Your instructions:
Beginning at the line that contains "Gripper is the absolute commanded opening" and finishing at the line that contains "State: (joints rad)", output the data below exactly. Include both end lines and no pictures.

Records to process:
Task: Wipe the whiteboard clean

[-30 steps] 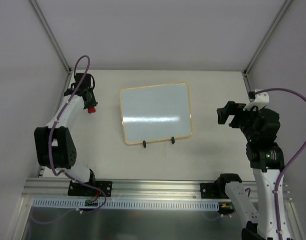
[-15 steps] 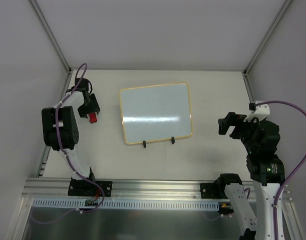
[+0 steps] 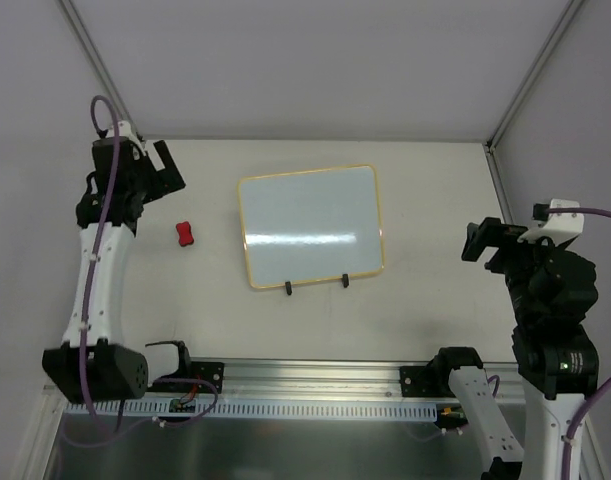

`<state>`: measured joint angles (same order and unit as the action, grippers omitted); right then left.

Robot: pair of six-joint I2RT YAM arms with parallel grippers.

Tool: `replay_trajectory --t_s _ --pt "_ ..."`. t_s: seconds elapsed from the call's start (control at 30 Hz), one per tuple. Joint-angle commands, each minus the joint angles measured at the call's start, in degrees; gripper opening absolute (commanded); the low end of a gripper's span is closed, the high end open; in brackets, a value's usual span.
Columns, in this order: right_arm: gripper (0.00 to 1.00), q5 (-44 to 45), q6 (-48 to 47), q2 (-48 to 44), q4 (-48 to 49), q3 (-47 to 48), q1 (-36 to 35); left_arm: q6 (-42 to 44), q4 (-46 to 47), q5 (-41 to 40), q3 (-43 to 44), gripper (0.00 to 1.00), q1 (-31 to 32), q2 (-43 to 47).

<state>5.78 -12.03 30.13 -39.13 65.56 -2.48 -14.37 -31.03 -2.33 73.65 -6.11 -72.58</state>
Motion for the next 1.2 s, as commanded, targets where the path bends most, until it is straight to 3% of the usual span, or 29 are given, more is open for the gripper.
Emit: replay_trajectory --t_s 0.0,0.27,0.5,1.17 --pt "0.99 7.56 -3.96 1.24 1.69 7.54 -2.35 3.12 -2.19 4.17 6.84 0.99 -0.39 11.38" --pt "0.99 15.66 -10.9 2.48 1.52 17.93 -7.27 6.29 -11.06 2.68 19.5 0.99 -0.22 22.37" --pt "0.99 16.63 -13.28 2.92 3.54 20.92 -9.65 8.39 -13.27 -5.66 28.56 0.99 3.29 26.96" --pt "0.99 14.79 -15.57 2.92 4.24 21.72 -10.0 7.78 -13.36 -4.18 30.86 0.99 4.97 24.85"
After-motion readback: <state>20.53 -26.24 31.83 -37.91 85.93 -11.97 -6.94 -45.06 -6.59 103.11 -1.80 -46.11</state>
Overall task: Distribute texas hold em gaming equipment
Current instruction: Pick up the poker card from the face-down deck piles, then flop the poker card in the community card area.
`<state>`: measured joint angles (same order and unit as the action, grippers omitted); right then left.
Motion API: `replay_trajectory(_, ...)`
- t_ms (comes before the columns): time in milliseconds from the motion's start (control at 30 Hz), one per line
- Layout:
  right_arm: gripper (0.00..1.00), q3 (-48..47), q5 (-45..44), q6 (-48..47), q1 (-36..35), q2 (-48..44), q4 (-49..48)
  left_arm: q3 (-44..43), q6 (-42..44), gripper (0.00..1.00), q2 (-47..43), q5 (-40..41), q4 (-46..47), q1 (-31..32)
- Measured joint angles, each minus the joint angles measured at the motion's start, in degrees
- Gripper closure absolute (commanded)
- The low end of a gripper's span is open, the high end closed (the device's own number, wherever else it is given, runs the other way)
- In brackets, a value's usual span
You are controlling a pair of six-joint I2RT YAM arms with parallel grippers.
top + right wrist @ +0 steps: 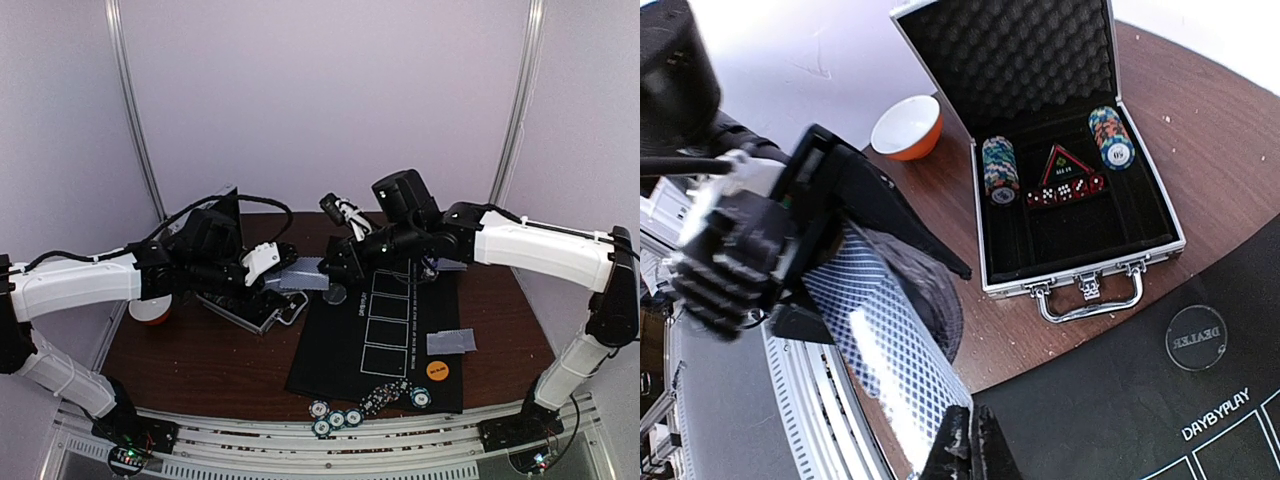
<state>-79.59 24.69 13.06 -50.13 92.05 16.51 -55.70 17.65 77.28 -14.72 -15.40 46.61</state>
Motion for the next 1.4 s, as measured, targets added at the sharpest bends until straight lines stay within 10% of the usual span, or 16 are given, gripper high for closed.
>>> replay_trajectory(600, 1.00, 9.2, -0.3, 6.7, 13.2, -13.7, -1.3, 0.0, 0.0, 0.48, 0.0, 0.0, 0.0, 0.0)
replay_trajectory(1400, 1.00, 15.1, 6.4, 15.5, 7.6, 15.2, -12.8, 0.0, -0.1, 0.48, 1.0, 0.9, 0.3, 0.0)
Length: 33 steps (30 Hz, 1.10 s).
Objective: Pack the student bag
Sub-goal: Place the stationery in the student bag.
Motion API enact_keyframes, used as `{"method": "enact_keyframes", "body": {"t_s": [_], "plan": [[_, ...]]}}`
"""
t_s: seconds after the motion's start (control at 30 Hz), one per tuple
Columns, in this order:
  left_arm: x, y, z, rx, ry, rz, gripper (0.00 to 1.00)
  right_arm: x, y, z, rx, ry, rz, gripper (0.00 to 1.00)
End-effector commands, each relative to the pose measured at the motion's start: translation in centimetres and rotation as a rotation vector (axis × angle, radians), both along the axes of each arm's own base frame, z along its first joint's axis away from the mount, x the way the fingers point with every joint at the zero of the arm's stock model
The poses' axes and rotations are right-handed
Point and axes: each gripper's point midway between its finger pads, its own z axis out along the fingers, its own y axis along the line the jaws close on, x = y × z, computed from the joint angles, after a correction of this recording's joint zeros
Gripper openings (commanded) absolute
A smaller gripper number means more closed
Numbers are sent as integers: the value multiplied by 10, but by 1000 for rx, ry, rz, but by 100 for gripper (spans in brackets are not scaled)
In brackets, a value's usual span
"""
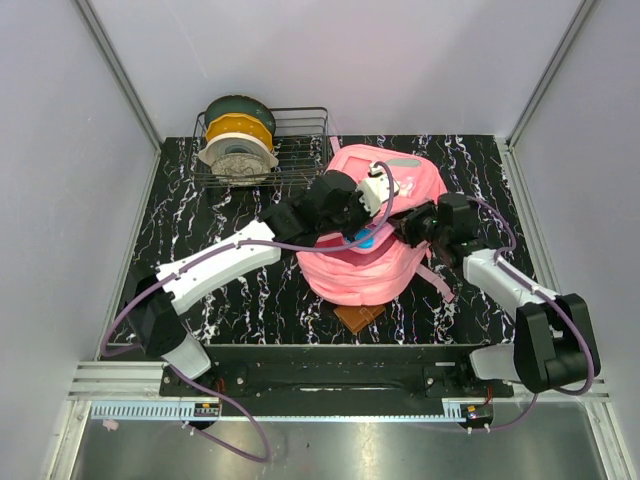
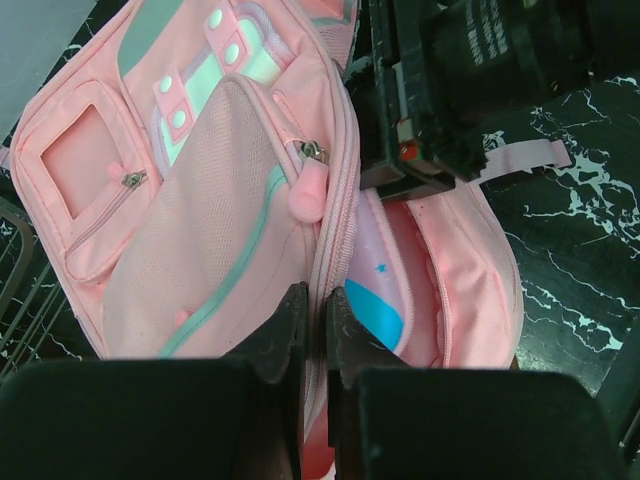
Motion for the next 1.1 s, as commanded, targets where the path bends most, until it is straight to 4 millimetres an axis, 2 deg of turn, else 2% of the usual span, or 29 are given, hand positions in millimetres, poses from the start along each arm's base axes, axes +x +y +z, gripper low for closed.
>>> {"method": "enact_keyframes", "body": {"t_s": [0.0,0.03,0.1,0.13,0.2,0.23,0.27,0.33,0.4,0.43,0.5,0.53,0.6,0.67,0.7,0.73,0.77,0.8,0.83,0.87,0.9,0.93,0.97,1.03,1.07], "plan": [[-9,-9,90,-239,-104,8,0,44,10,59,-31,-266,-174,18],[-10,-11,89,-243,-93,11,0,51,6,61,-42,-287,-231,19],[-10,-14,91,-254,-85,14,0,52,12,53,-61,-294,-272,20],[-10,-15,90,-255,-79,16,0,53,21,52,-66,-319,-280,24],[-9,-16,91,-258,-77,19,0,54,25,46,-75,-320,-284,36],[-9,-17,89,-253,-71,19,0,52,27,41,-68,-325,-278,49],[-9,-16,89,-250,-73,19,0,51,25,40,-59,-324,-282,55],[-4,-12,88,-237,-83,50,0,40,22,38,-81,-330,-266,69],[0,-10,85,-226,-89,72,0,29,21,39,-102,-335,-230,77],[1,-8,84,-219,-94,80,0,20,18,46,-113,-363,-213,80],[4,-7,80,-209,-94,95,0,5,19,49,-134,-373,-162,81],[4,-8,78,-206,-93,99,0,-4,16,59,-140,-408,-146,82],[7,-8,77,-203,-93,109,0,-17,11,58,-164,-394,-132,84],[10,-7,74,-199,-90,124,0,-32,4,69,-168,-422,-127,84],[11,-7,74,-198,-88,129,0,-39,-2,58,-202,-375,-124,84],[11,-8,73,-200,-86,131,0,-49,-6,67,-196,-389,-126,84],[11,-8,72,-198,-84,129,0,-54,-11,66,-209,-373,-131,84],[10,-7,70,-196,-81,128,0,-64,-20,47,-263,-299,-137,84],[9,-9,68,-194,-75,119,0,-72,-27,50,-260,-297,-157,83],[7,-9,65,-191,-68,112,0,-77,-34,44,-268,-269,-179,83],[6,-9,62,-189,-63,107,6,-84,-45,31,-303,-218,-210,83],[3,-10,61,-191,-51,97,18,-90,-50,32,-287,-225,-230,83],[2,-8,60,-196,-46,96,33,-93,-53,32,-280,-225,-242,82],[2,-5,60,-217,-25,120,74,-99,-59,29,-261,-217,-275,82],[0,-2,60,-225,-15,121,87,-100,-60,32,-254,-227,-280,82]]}}
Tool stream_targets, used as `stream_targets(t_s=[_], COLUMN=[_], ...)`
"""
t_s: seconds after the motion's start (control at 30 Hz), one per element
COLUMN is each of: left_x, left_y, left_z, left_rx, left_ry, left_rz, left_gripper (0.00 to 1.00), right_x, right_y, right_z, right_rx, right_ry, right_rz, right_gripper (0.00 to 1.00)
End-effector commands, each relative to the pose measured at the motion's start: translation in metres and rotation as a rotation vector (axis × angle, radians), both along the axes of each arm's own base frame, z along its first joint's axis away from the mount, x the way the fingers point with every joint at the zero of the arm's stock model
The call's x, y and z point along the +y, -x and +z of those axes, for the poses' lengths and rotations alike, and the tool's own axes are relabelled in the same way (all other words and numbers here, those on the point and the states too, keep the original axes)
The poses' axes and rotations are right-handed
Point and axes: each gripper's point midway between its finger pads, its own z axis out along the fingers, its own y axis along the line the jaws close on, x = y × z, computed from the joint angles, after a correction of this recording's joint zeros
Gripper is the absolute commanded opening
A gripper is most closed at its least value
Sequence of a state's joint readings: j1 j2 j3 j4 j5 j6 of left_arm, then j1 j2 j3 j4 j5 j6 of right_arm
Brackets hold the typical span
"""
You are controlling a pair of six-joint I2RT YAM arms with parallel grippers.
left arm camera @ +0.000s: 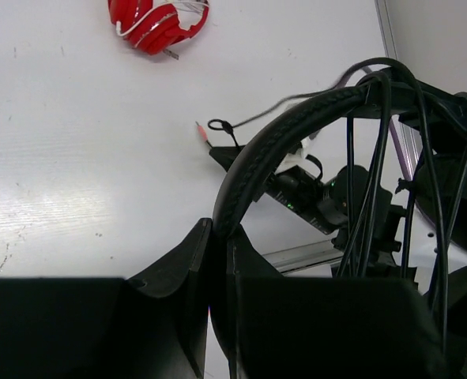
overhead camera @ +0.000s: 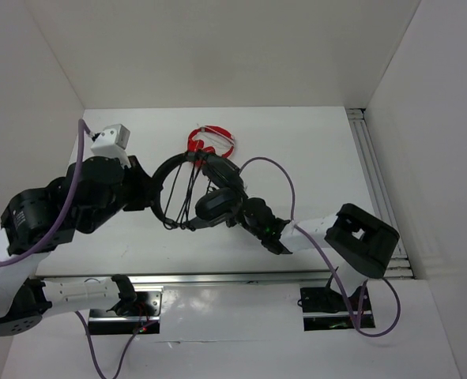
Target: Wrap the headphones
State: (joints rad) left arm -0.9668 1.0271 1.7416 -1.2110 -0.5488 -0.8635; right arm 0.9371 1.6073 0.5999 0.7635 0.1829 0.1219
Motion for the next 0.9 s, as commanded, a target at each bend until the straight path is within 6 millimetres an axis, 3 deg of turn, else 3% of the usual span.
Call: stream_targets(t_s=[0.0,0.2,0.3,0.43,0.47,0.53,0.6,0.63,0.7,0.73,0.83,0.87], left_x=[0.014,0.029,0.033,0.042,0.046,0.044,0.045,0.039,0.039,0.037,0.046,0.054], left_y=[-0.001,-0.011,-0.017,-0.03,-0.037,-0.055,-0.073,-0.087,-0.11,-0.12,-0.142,-0.151], left_z=[0.039,0.033,0.033,0.047,0.049,0.049,0.047,0.038,0.034,0.018,0.002,-0.016], left_rx=[-0.093,-0.09,-0.088,-0.106,-0.117,-0.12,-0.129,-0.113,-0.102,-0.075,-0.059,-0.02], left_ry=[0.122,0.134,0.158,0.162,0.143,0.08,0.005,-0.044,-0.053,-0.113,-0.155,-0.193], left_rz=[0.059,0.201,0.271,0.387,0.428,0.472,0.494,0.497,0.507,0.499,0.513,0.534], left_gripper=[0.0,0.0,0.0,0.0,0.0,0.0,0.0,0.0,0.0,0.0,0.0,0.0], right_x=[0.014,0.015,0.008,0.008,0.005,0.006,0.0,0.002,0.004,0.004,0.005,0.006], right_y=[0.015,0.06,0.072,0.091,0.091,0.111,0.119,0.136,0.142,0.157,0.176,0.179], right_z=[0.027,0.023,0.01,-0.008,-0.015,-0.026,-0.027,-0.032,-0.019,-0.026,-0.008,-0.003], right_rx=[-0.054,-0.042,-0.016,0.021,0.019,0.028,0.028,0.029,0.011,0.011,-0.028,-0.038], right_ry=[-0.121,-0.14,-0.128,-0.071,-0.044,0.011,0.041,0.068,0.064,0.114,0.137,0.145], right_rz=[0.047,0.115,0.107,0.105,0.072,0.075,0.014,0.039,0.0,0.021,0.011,0.011], right_gripper=[0.0,0.0,0.0,0.0,0.0,0.0,0.0,0.0,0.0,0.0,0.0,0.0])
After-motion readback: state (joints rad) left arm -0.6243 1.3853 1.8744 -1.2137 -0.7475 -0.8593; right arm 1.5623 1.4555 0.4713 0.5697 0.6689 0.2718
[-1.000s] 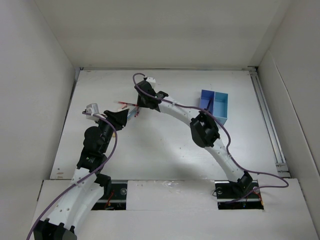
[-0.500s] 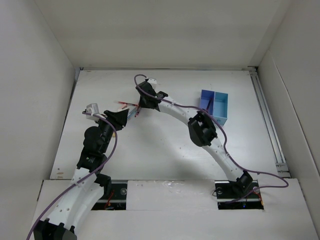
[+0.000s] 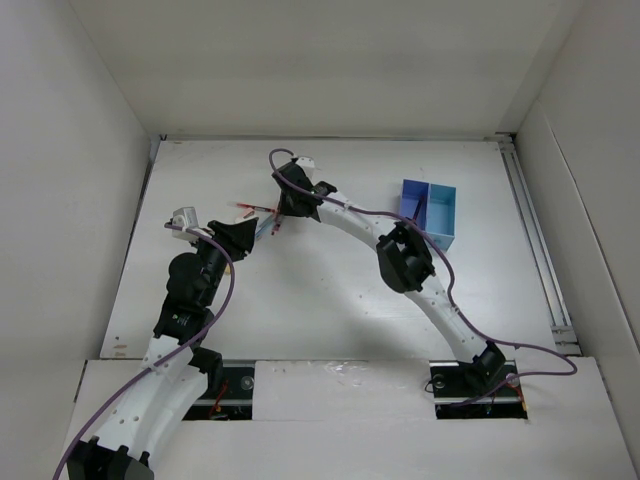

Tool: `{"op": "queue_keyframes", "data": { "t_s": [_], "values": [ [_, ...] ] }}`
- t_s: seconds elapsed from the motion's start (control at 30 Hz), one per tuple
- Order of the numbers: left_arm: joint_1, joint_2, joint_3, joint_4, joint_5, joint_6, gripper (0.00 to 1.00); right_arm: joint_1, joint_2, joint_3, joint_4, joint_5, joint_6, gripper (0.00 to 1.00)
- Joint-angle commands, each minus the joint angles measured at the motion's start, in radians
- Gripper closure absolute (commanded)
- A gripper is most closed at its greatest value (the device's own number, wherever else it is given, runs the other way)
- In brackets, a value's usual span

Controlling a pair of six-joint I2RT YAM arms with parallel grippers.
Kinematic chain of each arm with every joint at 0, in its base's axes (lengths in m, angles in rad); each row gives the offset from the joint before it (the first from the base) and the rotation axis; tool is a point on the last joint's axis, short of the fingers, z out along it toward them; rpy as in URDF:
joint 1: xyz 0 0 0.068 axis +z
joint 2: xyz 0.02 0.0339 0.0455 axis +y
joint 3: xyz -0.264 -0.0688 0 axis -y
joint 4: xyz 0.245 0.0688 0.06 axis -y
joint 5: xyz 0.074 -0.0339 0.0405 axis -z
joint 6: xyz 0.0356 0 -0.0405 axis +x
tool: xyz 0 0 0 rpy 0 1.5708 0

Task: Sort the stationery into containers
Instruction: Pick up the pen from the center of the board.

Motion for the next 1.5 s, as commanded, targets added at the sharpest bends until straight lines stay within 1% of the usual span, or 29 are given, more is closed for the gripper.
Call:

Answer section:
Gripper is the absolute commanded opening
A gripper is most closed at its least value
Sequence of a state's joint readings: j1 j2 j3 j4 j5 j6 of left_arm, then j1 j2 j3 j4 j5 j6 of right_arm
Brackets hold the typical span
"""
You are controlling a pair of six-joint I2RT YAM arms with parallel grippers.
left arm camera @ +0.000s: 
overhead camera @ +0.000s: 
Target: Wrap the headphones
State: (joints rad) left arm -0.9668 1.0271 1.7416 -1.2110 -0.5488 -0.8635; right arm 0.9371 1.6073 0.5999 0.7635 0.1829 0.1219

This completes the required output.